When it comes to their own activities, businesses are diligent in determining the fully-loaded cost of any proposed activity. That is, a business purchasing a machine will include not only the cost of the machine, but the cost of the power to run it, the salaries of the workers who operate and maintain it, and the cost to dispose of it when its useful life has ended. Cost accountants can be quite clever in identifying all the cash outlays that must be made in order to gain the benefit of a purchase.
I have never seen the same exercise performed with the same punctiliousness for the customer's evaluation of the fully-loaded cost of ownership. It's likely because the firm feels that it is the customer's problem, and the customer's task to determine how much he ought to pay for something - though for a business that means to sell something to that customer, it's very much their task to predict this with better accuracy.

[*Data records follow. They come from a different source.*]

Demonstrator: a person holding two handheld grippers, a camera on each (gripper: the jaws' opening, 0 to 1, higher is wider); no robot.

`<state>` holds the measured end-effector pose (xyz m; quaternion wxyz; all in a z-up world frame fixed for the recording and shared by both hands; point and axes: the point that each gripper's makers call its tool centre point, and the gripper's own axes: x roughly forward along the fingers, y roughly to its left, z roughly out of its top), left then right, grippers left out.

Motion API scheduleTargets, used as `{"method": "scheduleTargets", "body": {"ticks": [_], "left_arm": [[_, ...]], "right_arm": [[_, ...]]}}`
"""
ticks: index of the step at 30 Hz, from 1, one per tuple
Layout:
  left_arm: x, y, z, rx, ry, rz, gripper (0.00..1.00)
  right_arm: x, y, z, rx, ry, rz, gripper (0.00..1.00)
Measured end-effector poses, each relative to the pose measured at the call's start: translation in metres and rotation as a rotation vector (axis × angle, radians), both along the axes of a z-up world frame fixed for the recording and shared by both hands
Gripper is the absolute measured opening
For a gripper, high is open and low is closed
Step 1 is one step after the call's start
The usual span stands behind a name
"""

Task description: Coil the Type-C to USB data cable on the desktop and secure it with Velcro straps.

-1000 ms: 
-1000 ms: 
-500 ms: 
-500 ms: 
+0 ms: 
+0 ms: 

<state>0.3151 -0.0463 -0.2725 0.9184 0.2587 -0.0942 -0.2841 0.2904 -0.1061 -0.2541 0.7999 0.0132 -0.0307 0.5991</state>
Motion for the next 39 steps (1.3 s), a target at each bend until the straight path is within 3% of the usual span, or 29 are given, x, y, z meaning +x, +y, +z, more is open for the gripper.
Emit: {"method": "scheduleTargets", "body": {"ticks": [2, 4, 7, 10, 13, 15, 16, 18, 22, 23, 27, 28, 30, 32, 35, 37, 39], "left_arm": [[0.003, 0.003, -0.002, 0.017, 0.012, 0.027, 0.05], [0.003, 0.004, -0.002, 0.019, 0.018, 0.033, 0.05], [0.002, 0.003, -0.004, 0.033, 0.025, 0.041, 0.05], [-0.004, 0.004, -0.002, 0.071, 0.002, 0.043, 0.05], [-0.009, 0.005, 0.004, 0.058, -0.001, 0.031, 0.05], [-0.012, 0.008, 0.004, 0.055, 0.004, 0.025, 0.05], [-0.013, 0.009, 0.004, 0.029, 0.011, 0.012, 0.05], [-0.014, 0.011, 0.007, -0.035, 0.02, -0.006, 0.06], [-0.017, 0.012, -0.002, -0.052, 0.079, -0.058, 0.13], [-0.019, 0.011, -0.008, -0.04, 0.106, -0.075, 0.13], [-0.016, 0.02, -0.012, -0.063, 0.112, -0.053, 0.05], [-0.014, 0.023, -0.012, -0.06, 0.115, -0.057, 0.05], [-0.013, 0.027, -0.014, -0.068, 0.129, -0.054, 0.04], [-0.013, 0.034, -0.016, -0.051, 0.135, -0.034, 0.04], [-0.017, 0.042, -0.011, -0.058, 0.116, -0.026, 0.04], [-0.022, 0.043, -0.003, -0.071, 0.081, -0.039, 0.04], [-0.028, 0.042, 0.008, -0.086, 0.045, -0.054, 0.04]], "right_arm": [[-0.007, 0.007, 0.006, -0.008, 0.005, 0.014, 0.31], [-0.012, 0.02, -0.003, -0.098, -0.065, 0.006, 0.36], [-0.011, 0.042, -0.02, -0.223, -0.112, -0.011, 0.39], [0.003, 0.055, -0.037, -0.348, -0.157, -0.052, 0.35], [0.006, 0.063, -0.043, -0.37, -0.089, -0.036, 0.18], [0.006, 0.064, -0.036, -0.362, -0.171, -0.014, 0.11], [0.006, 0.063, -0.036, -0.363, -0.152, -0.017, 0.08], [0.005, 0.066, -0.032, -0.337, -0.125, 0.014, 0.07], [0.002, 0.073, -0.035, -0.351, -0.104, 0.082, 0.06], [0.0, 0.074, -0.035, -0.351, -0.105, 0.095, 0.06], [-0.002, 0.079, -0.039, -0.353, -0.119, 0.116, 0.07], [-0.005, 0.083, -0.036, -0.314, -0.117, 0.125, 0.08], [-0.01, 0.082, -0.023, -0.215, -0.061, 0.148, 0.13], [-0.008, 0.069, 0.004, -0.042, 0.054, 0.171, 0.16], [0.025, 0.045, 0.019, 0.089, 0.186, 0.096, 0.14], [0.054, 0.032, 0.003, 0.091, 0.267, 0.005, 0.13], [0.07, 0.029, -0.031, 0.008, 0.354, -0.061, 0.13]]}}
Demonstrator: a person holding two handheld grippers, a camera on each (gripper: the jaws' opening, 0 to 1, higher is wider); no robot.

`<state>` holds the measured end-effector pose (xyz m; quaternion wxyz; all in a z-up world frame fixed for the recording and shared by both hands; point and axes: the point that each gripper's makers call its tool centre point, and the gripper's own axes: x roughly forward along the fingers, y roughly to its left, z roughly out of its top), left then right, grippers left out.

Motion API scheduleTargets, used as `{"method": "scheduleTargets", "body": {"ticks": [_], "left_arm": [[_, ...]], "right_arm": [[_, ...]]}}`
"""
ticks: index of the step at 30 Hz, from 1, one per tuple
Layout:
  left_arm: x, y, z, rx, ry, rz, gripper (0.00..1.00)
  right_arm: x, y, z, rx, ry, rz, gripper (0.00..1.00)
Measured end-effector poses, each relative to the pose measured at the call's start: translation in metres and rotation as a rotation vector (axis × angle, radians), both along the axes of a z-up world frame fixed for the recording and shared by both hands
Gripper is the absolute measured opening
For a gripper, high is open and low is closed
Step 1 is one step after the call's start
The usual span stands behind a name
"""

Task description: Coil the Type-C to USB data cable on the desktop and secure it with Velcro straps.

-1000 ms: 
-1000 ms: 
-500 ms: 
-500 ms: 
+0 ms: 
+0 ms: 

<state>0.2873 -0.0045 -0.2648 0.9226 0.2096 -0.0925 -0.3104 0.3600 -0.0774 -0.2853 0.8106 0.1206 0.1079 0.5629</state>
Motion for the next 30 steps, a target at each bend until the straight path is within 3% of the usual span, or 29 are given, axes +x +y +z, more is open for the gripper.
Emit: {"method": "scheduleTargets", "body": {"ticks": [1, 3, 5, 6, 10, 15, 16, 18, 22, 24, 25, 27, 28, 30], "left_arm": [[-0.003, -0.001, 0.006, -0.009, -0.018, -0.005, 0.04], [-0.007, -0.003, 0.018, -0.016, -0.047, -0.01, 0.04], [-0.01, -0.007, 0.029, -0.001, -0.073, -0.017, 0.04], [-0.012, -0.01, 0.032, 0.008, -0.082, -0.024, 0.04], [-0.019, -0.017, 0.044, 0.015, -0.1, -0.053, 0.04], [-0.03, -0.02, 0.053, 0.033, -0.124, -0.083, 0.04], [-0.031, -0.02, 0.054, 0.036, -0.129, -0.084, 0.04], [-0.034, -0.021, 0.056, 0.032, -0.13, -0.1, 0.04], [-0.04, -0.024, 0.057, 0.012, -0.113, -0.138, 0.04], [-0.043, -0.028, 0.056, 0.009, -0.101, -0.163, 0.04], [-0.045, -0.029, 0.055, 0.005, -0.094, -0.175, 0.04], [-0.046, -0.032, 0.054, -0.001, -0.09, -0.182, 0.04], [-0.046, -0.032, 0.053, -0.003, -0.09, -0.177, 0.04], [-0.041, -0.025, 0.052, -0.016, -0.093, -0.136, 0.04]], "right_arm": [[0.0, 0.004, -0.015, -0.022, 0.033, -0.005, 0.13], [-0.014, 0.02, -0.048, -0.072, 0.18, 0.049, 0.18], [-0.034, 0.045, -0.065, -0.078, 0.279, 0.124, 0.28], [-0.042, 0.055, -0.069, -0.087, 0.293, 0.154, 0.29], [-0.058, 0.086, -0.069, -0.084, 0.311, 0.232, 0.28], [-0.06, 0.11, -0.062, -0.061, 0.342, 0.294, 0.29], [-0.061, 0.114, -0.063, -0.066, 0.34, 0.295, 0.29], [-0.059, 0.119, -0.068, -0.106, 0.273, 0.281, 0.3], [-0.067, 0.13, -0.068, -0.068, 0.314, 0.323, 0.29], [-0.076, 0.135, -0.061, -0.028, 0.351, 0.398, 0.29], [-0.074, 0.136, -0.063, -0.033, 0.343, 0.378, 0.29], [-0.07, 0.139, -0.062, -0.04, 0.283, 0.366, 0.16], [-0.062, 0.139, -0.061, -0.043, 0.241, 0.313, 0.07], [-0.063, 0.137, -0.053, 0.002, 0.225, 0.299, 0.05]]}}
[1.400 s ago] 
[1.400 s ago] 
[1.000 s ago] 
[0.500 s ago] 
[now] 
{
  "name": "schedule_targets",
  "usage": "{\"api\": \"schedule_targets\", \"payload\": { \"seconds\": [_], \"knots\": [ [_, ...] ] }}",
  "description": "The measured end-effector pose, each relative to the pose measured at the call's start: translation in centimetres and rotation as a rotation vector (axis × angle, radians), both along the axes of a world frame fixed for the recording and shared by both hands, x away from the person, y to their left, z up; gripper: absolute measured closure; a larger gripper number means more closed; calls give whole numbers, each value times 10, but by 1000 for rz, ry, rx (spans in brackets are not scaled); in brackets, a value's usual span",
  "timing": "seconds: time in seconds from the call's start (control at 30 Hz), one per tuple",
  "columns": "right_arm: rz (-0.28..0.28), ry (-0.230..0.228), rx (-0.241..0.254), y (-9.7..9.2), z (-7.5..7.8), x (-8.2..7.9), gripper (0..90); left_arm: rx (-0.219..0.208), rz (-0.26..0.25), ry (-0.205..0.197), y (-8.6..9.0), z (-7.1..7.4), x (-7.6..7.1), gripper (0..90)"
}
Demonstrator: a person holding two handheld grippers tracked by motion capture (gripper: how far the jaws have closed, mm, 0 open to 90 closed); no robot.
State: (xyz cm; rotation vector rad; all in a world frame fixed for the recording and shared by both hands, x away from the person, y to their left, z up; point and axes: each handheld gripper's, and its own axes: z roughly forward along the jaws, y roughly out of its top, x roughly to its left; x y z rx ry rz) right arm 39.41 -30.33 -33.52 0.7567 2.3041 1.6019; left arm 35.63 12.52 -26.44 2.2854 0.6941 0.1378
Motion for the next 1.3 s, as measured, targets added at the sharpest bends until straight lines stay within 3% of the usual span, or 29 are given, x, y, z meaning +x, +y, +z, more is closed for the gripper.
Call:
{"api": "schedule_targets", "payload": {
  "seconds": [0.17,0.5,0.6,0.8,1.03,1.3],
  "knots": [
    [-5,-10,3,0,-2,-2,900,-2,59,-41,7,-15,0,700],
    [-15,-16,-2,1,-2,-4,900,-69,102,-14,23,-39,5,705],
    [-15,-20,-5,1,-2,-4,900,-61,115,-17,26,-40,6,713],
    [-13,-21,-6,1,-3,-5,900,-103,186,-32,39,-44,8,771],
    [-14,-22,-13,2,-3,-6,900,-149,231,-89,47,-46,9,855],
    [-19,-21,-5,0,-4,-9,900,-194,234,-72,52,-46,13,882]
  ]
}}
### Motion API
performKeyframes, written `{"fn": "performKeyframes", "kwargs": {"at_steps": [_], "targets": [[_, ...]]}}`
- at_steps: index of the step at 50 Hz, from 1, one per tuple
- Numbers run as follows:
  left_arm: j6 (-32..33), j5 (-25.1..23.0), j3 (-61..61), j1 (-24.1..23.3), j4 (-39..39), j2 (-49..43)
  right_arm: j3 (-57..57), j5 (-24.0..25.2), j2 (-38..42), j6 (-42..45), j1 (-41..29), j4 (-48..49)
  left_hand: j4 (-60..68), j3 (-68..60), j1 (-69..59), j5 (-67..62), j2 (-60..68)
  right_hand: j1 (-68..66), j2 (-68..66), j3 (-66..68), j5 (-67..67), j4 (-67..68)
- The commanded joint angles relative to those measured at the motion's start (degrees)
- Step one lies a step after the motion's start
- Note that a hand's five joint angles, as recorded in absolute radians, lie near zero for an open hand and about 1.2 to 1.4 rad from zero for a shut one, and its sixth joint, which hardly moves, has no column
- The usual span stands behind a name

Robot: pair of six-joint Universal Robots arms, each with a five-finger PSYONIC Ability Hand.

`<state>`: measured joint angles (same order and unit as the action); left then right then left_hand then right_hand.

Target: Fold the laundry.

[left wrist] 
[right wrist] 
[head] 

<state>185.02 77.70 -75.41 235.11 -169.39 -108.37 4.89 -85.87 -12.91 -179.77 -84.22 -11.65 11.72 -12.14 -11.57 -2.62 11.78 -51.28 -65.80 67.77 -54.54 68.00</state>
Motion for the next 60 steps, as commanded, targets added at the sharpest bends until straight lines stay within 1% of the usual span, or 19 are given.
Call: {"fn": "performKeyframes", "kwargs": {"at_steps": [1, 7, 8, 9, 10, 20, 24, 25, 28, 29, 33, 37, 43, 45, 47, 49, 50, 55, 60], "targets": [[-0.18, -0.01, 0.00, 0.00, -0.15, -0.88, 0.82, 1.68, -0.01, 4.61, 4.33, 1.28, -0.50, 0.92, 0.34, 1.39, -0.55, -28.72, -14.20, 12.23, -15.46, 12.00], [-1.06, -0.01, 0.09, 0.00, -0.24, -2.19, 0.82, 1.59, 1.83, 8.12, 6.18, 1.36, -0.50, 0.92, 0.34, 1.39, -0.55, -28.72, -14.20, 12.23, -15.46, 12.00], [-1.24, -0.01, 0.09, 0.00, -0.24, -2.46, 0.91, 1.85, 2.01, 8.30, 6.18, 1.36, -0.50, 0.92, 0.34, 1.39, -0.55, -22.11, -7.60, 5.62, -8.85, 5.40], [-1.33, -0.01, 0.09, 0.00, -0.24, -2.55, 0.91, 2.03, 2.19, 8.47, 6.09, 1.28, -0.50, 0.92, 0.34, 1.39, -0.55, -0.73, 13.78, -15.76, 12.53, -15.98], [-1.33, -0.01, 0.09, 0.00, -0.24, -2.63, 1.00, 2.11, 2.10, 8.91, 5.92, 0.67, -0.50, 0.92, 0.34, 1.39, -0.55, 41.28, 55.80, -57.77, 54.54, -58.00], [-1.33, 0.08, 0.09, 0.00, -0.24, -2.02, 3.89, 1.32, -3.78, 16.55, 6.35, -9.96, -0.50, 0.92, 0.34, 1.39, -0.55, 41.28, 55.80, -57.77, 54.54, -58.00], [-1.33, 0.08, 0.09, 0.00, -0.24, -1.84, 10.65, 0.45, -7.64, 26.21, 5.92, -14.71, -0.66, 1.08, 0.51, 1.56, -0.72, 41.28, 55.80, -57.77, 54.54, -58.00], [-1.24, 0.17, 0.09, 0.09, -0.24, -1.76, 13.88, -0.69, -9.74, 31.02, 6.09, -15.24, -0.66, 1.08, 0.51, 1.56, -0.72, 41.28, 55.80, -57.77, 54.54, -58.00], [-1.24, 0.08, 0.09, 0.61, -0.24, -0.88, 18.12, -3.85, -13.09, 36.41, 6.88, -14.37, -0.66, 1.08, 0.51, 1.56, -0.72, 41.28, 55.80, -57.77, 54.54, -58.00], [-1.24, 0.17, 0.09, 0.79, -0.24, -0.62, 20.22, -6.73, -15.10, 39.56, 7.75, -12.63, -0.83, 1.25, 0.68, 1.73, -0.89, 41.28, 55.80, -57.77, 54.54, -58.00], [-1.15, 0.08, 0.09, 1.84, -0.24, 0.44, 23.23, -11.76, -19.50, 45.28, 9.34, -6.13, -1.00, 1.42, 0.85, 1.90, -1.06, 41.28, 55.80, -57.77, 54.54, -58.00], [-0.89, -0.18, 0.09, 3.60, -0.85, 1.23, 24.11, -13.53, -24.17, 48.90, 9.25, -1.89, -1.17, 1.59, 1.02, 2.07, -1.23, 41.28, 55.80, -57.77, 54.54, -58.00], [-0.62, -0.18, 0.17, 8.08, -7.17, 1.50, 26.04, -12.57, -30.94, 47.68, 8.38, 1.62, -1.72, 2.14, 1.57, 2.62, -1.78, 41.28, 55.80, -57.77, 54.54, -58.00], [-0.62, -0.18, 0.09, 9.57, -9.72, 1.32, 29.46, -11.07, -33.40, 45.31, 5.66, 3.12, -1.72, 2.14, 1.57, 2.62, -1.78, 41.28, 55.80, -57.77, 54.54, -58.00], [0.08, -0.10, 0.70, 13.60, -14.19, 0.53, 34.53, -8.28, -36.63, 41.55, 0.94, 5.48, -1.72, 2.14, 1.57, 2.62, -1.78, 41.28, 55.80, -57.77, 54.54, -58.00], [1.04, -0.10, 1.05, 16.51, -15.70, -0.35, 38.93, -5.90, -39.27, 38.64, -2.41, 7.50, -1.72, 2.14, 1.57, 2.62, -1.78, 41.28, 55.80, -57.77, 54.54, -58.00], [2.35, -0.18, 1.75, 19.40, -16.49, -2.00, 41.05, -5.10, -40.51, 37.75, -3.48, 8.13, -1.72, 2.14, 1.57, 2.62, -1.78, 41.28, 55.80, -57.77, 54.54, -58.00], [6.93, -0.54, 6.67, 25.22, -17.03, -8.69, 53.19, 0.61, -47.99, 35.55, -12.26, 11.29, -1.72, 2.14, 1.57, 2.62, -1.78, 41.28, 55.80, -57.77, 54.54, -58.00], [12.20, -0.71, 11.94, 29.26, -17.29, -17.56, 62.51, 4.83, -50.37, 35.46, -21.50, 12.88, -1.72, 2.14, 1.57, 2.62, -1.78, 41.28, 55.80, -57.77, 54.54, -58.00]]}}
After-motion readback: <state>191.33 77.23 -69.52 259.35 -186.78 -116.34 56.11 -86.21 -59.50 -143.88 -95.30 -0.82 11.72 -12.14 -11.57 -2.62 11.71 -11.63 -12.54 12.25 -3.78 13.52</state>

It's not that non-price costs are entirely ignored, just that they are dealt with very sloppily. A firm that is seeking a retail location will show great interest in the distance a person will drive to shop a a given store, and will create bulls-eye maps that overlay population grids to determine a profitable location. But willingness to drive is a rather imprecise reflection of the factors that cause a person to be willing to drive a given distance. Driving to a store requires money and time - and it's highly likely that these can be calculated with greater precision than they presently are.
I have to concede that time, particularly a consumers time, is far more difficult to quantify. When it comes to employees, the cost of time is their wage: if you pay them twelve dollars an hour, a task that takes thirty minutes to complete costs six dollars. But because you do not pay customers for their time, does this mean that their time has no value, that it is worthless or free? Perhaps to you, but not to them, and if you fail to respect the value of a customer's time, you will certainly fail to obtain or retain their patronage.
In comparing prices in areas that use different locations, economists pay greater attention to the notion of the value of time. It is not merely a matter of converting the price in foreign currency to a domestic one, though that little trick often gets a great deal of attention from the ignorant: things seem to be much cheaper overseas if you pay attention to the price and ignore the amount of time it takes to earn the money to purchase it.
Considered in that manner, it might be better to price a product in terms of the time involved - that is, in minutes instead of dollars. A product that costs six dollars has a time-price of 30 minutes to a worker who earns twelve dollars an hour. If it requires 10 minutes of driving (each way) and 20 minutes in the store, the product now costs him 70 minutes. Add in the cost of gasoline and the taxes on the purchase, and it is now a cost of about 80 minutes. Remonetize that, and 80 minutes at $12 an hour means that the "six dollar" product costs him $15.60 to obtain. So the same customer would be better off paying nine dollars to purchase the product online and have it delivered to his home than he would to buy it for six at a store ten minutes from his home.
And this pertains only to the cost of acquisition. The cost of use is another matter, which is the reason that products that are more convenient to use are of greater value to consumers. A tool that will last five years and reduce the time required to perform a task that is done once a day by one minute represents a savings of 1,826 minutes of about $365 to the person who values their time at twelve dollars an hour.
I have the sense that I have become tedious - but these examples should underscore the point with which I opened: that the cost of a product is more than the money price, and significantly more in many instances. Were this accounted for with greater precision, producers would understand the true cost of their product to the consumer, and have a more reliable measurement of the value proposition their product presents.